═══ Material for this exercise ═══

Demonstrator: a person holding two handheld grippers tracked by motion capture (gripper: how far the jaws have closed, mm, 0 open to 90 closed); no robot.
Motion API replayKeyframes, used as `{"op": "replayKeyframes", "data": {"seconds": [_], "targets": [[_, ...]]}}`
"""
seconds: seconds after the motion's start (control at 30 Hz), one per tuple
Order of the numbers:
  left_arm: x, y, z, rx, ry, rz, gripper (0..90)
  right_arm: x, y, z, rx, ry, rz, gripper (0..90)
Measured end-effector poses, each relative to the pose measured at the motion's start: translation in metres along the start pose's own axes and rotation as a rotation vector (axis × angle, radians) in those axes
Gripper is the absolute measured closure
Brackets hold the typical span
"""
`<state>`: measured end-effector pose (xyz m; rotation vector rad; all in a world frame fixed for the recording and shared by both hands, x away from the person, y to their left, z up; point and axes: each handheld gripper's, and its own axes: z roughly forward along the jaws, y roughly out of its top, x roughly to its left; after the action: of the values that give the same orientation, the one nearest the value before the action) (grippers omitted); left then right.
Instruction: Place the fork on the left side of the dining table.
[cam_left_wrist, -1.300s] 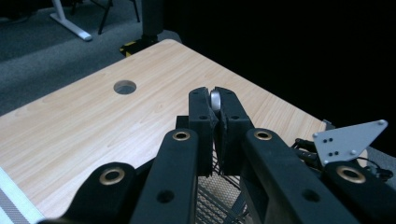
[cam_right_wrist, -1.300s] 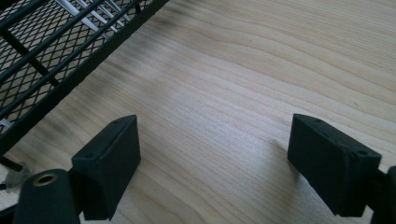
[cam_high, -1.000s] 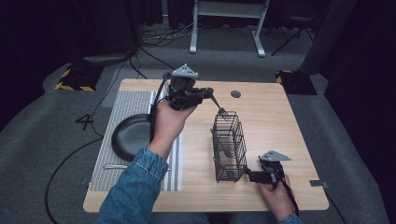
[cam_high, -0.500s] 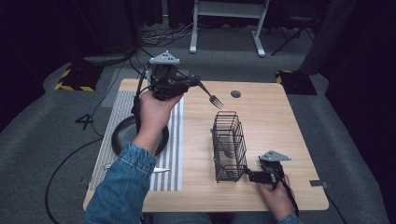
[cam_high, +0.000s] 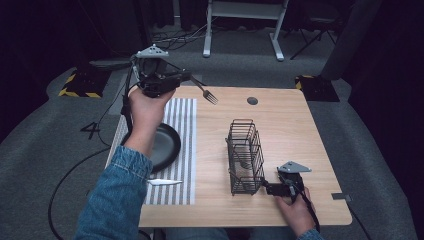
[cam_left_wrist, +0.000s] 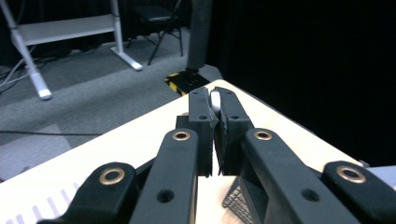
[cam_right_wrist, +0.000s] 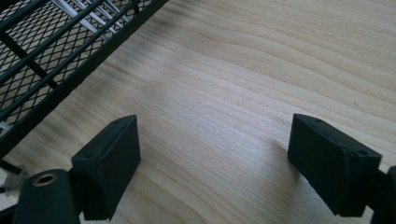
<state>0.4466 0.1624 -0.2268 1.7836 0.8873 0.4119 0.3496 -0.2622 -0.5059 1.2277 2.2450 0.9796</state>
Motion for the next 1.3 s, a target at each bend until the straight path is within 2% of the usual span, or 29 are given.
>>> {"op": "replayKeyframes", "data": {"seconds": [0.17,0.27,0.3,0.37,0.43,0.6,0.7,0.8,0.97,1.0,1.1,1.13,1.3], "targets": [[0.009,-0.001,-0.004,-0.003,0.032,-0.012,86.5,0.0,0.0,0.0,0.001,0.001,0.002,17.0],[0.023,-0.002,-0.01,-0.011,0.064,-0.037,86.5,0.0,0.0,0.0,0.0,0.001,0.001,17.0],[0.023,-0.002,-0.01,-0.011,0.064,-0.037,86.5,0.0,0.0,0.0,0.0,0.0,0.0,17.0],[0.032,-0.003,-0.014,0.0,0.096,-0.056,86.5,0.0,0.0,0.0,0.0,0.0,0.0,17.0],[0.035,-0.003,-0.015,0.003,0.104,-0.065,86.5,0.0,0.0,0.0,0.0,0.0,0.001,17.0],[0.053,-0.004,-0.02,-0.003,0.14,-0.112,86.5,0.0,0.0,0.0,-0.002,0.0,-0.003,17.0],[0.056,-0.005,-0.02,0.001,0.144,-0.116,86.5,0.0,0.0,0.0,-0.002,0.0,-0.002,17.0],[0.057,-0.005,-0.02,0.016,0.153,-0.097,86.5,0.0,0.0,0.0,-0.002,0.0,-0.002,17.0],[0.064,-0.01,-0.011,0.029,0.155,-0.114,86.5,0.0,0.0,0.0,-0.002,0.0,-0.003,17.0],[0.067,-0.013,-0.004,0.051,0.163,-0.112,86.5,0.0,0.0,0.0,-0.002,-0.001,-0.003,17.0],[0.07,-0.016,0.004,0.061,0.163,-0.115,86.5,0.0,0.0,0.0,-0.002,0.0,-0.002,17.0],[0.074,-0.019,0.01,0.071,0.162,-0.128,86.4,0.0,0.0,0.0,-0.002,-0.001,-0.002,17.0],[0.083,-0.028,0.026,0.108,0.18,-0.135,86.5,0.0,0.0,0.0,-0.002,0.0,-0.002,17.0]]}}
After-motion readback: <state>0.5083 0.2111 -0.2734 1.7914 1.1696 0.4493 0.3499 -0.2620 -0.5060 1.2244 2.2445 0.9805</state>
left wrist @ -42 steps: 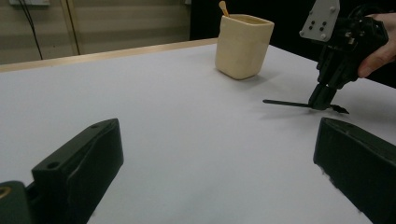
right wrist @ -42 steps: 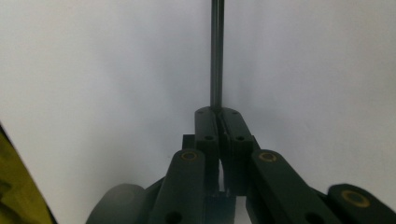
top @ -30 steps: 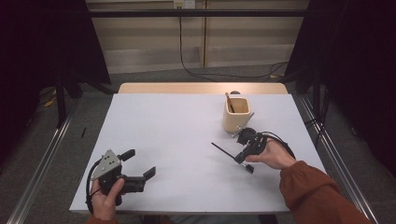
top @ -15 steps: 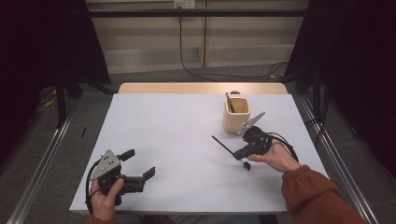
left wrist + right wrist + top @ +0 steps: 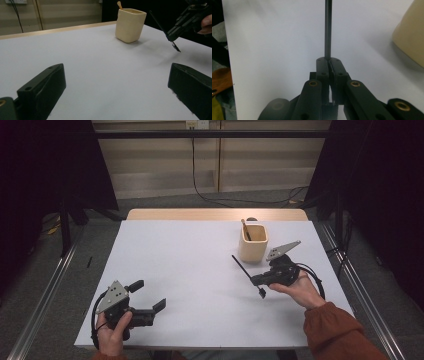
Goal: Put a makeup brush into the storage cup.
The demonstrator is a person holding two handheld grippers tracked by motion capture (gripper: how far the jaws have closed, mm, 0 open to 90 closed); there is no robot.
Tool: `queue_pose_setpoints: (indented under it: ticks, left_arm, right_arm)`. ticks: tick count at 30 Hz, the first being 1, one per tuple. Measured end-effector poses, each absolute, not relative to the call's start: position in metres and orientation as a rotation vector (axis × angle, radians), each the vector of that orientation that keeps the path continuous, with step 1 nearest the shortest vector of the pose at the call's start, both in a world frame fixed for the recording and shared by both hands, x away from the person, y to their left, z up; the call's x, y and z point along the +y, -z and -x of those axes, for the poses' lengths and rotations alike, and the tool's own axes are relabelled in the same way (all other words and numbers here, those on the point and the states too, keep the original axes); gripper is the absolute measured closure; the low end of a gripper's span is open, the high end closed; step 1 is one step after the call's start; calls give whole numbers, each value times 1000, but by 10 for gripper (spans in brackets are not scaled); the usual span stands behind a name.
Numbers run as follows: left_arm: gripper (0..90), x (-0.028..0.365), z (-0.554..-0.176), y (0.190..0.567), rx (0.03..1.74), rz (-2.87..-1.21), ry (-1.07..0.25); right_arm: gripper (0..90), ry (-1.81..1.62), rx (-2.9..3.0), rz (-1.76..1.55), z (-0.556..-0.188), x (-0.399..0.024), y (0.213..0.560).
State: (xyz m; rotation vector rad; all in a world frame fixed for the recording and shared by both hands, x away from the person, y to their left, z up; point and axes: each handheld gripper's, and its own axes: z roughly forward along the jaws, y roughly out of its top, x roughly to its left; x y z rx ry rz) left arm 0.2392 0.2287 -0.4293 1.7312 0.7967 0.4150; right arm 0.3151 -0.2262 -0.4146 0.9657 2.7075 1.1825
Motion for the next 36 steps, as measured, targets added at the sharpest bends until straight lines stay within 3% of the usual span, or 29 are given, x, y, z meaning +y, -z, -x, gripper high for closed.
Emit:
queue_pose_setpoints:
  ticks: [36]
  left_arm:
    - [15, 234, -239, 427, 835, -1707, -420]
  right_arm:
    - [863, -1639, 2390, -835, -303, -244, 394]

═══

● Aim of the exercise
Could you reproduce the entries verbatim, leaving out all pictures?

● Result for this task
Demonstrator: a person holding two handheld grippers tracked by motion capture (gripper: how far the jaws have closed, mm, 0 open to 90 closed); no robot.
Motion API replayKeyframes, used as `{"op": "replayKeyframes", "data": {"seconds": [_], "targets": [[_, ...]]}}`
"""
seconds: seconds after the motion's start (control at 30 Hz), one per tuple
Order of the numbers:
  left_arm: x, y, z, rx, ry, rz, gripper (0..90)
  right_arm: x, y, z, rx, ry, rz, gripper (0..90)
Measured end-effector poses, each relative to the pose measured at the motion's start: translation in metres along the start pose's own axes and rotation as a rotation vector (axis × angle, radians) in those axes
Gripper is the absolute measured closure
Brackets hold the typical span
"""
`<state>`: measured end-effector pose (xyz m; rotation vector rad; all in a world frame fixed for the recording and shared by both hands, x away from the person, y to their left, z up; point and axes: each handheld gripper's, and its own axes: z roughly forward along the jaws, y roughly out of its top, x roughly to its left; after the action: of the values that give the same orientation, the one nearest the value before the action) (grippers omitted); left then right.
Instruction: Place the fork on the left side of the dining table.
[cam_left_wrist, -1.300s] 
[cam_right_wrist, -1.300s] 
[cam_high, -1.000s] 
[cam_high, -0.500s] 
[cam_high, +0.000s] 
[cam_left_wrist, +0.000s] 
[cam_right_wrist, +0.000s] 
<state>0.4466 0.1624 -0.2268 1.7836 0.8873 0.4119 0.3496 -0.2622 -0.5059 1.2277 2.2450 0.9796</state>
Motion for the next 1.3 s, a target at each bend until the straight path is within 2% of the usual span, or 29 are given.
>>> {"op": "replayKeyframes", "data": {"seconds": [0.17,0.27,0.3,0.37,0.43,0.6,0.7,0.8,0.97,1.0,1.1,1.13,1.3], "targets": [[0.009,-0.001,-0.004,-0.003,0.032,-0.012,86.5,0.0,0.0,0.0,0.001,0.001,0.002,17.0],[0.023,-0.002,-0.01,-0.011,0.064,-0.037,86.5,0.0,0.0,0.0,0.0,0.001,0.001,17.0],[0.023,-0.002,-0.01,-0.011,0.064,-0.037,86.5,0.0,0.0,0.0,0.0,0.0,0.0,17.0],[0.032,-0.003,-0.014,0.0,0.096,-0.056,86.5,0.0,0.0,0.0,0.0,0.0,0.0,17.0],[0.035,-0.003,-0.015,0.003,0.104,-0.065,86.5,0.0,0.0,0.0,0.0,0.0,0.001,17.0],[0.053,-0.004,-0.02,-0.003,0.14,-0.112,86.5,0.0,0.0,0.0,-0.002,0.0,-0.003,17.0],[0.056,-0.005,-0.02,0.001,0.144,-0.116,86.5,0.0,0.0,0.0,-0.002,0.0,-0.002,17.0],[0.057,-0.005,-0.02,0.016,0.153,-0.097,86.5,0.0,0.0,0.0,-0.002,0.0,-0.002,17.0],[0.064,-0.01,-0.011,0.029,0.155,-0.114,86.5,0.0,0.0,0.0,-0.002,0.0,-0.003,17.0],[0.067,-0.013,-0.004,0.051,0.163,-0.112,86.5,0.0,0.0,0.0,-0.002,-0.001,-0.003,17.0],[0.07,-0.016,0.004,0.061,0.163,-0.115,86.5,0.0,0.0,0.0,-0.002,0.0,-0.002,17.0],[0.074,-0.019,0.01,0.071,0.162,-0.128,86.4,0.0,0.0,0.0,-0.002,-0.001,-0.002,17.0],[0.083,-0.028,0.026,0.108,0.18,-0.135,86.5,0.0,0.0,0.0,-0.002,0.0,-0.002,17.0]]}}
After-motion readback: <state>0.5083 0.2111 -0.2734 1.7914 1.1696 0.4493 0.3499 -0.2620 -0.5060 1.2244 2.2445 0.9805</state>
left wrist @ -42 steps: 
right wrist @ -42 steps: 
top @ -30 steps: 
top @ -15 steps: 
left wrist + right wrist + top @ +0 steps: 
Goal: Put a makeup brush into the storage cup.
The demonstrator is a person holding two handheld grippers tracked by motion capture (gripper: how far the jaws have closed, mm, 0 open to 90 closed); there is no robot.
Tool: `queue_pose_setpoints: (indented under it: ticks, left_arm, right_arm)`. ticks: tick count at 30 Hz, the first being 1, one per tuple. Measured end-effector poses, each absolute, not relative to the call's start: position in metres and orientation as a rotation vector (axis × angle, radians), each the vector of that orientation that keeps the path continuous, with step 1 nearest the shortest vector of the pose at the call's start, both in a world frame fixed for the recording and shared by both hands, x away from the person, y to their left, z up; the call's x, y and z point along the +y, -z and -x of those axes, for the poses' lengths and rotations alike, and the tool's own axes are relabelled in the same way (all other words and numbers here, those on the point and the states too, keep the original axes); gripper is the absolute measured closure; the low end of a gripper's span is open, the high end closed; step 1 is one step after the call's start; calls give whole numbers, each value times 1000, but by 10 for gripper (spans in brackets are not scaled); the usual span stands behind a name.
Numbers run as follows: left_arm: gripper (0..90), x (-0.028..0.365), z (-0.554..-0.176), y (0.190..0.567), rx (0.03..1.74), rz (-2.87..-1.21), ry (-1.07..0.25); right_arm: gripper (0..90), ry (-1.81..1.62), rx (-2.9..3.0), rz (-1.76..1.55), z (-0.556..-0.188), x (-0.399..0.024), y (0.213..0.560).
State: (xyz m; rotation vector rad; all in a world frame fixed for the recording and shared by both hands, x away from the person, y to their left, z up; point and axes: each handheld gripper's, and its own axes: z roughly forward along the jaws, y roughly out of its top, x roughly to its left; x y z rx ry rz) left arm 0.2392 0.2287 -0.4293 1.7312 0.7967 0.4150; right arm 0.3151 -0.2262 -0.4146 0.9657 2.7075 1.1825
Motion for the next 36 steps, as measured, targets added at the sharpest bends until straight lines stay within 3% of the usual span, or 29 are given, x, y, z meaning +y, -z, -x, gripper high for closed.
Emit:
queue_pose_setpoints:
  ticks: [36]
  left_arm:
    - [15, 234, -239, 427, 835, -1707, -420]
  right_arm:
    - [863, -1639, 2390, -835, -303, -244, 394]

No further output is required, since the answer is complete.